Esa noche, sola en su cama y temblando de frío bajo su manta andrajosa, la madre escuchó la gotera de agua en el techo. Ahogada en la duda que seguía a cada viernes infructuoso, caviló, ¿Cuando conseguiré el apartamento? Hasta que lo obtenga, ¿cómo viviremos?
Pero como el bolígrafo agotado que esta mañana dejó a su mano muda por falta de tinta, ella no encontró ninguna respuesta.
Años de pobreza
Demasiados años después, mientras las termitas devoraban los muebles y todas sus pertenencias, Pilar pensó en el día que se mudó a Providence. Fue un caluroso día de verano; las paredes blancas de su nuevo apartamento brillaron tan resplandecientes como el sol tras su ventana.

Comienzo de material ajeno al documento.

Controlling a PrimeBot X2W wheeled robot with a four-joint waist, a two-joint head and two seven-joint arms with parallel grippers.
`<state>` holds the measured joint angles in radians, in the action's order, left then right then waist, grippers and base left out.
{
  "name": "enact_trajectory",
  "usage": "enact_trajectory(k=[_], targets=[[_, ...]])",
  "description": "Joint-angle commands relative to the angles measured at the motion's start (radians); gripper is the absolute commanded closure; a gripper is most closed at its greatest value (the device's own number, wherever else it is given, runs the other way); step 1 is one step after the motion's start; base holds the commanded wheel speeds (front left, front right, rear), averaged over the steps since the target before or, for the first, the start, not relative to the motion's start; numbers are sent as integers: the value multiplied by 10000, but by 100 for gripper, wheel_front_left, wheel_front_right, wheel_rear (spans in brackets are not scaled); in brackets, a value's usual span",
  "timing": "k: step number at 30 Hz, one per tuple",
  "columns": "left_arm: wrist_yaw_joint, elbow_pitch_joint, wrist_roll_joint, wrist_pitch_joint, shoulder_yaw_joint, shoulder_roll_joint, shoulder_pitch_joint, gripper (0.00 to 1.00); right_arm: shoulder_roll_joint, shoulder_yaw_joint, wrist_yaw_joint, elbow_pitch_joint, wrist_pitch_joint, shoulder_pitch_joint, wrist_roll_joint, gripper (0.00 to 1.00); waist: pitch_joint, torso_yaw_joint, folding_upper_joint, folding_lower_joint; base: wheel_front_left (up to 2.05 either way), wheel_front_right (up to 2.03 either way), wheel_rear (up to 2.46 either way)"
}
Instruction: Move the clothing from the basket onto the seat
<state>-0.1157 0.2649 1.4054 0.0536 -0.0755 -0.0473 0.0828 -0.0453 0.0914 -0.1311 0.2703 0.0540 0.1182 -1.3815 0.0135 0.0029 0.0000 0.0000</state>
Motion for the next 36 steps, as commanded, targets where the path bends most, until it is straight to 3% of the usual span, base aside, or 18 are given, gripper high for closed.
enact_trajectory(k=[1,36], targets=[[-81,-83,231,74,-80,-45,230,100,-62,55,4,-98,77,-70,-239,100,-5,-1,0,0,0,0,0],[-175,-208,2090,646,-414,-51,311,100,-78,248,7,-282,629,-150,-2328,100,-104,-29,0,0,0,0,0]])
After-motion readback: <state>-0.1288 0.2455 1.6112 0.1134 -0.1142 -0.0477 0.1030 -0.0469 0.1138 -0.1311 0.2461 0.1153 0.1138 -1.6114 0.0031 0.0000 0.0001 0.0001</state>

Pero pronto Pilar se había percatado de que la estufa del piso vecino emitía vapores nocivos. Los gases penetraban sus paredes y al entrar, se transformaron en fantasmas de los tres hijos y el marido que ella había dejado en su país natal. Esos espíritus la acompañaban constantemente y aunque a Pilar le encantaba ver a los niños que tanto extrañaba, no le hablaban; sólo andaban por la casa, como vagabundos, pidiéndole con los ojos que volviera. Los fantasmas la estaban volviendo loca de tristeza cuando por fin pidió al casero, Apolinar Moscote, por favor, que arreglara la estufa. Apolinar negó que hubiera un problema. Los servicios legales la tenía caminando en círculos, rellenando el mismo papeleo, y en pos de un administrador hispanohablante.
Finalmente consiguió otro departamento, tan blanco como el primero. Pero sus esperanzas se estrellaron el día que cayó por un tramo de escaleras al pisar un canto de madera astillada. Se rompió la cadera y se dislocó una rodilla. El departamento de servicios humanos y el hospital la tenían dando vueltas, rellenando el mismo papeleo y buscando a un hispanohablante para ayudarla a solicitar el seguro médico.
Con el apoyo de un médico que escribió varias cartas al casero, quien también se llamaba Apolinar Moscote, Pilar logró trasladarse a un apartamento del primer piso. Allí, un rumor interrumpió la soledad de su pobreza: el zumbido de una colonia de termitas que comía las paredes y el techo. Se lo informó a Apolinar, pero éste se negó a llamar a los fumigadores.
Empezó a caer una lluvia furiosa que parecía querer borrar la faz de la tierra. Pilar se encerró en su cuarto, a esperar, mientras las termitas seguían engullendo el apartamento. Cuando escampó, cuatro años, once meses y dos días después, las termitas habían devorado todo, hasta los huesos de Pilar.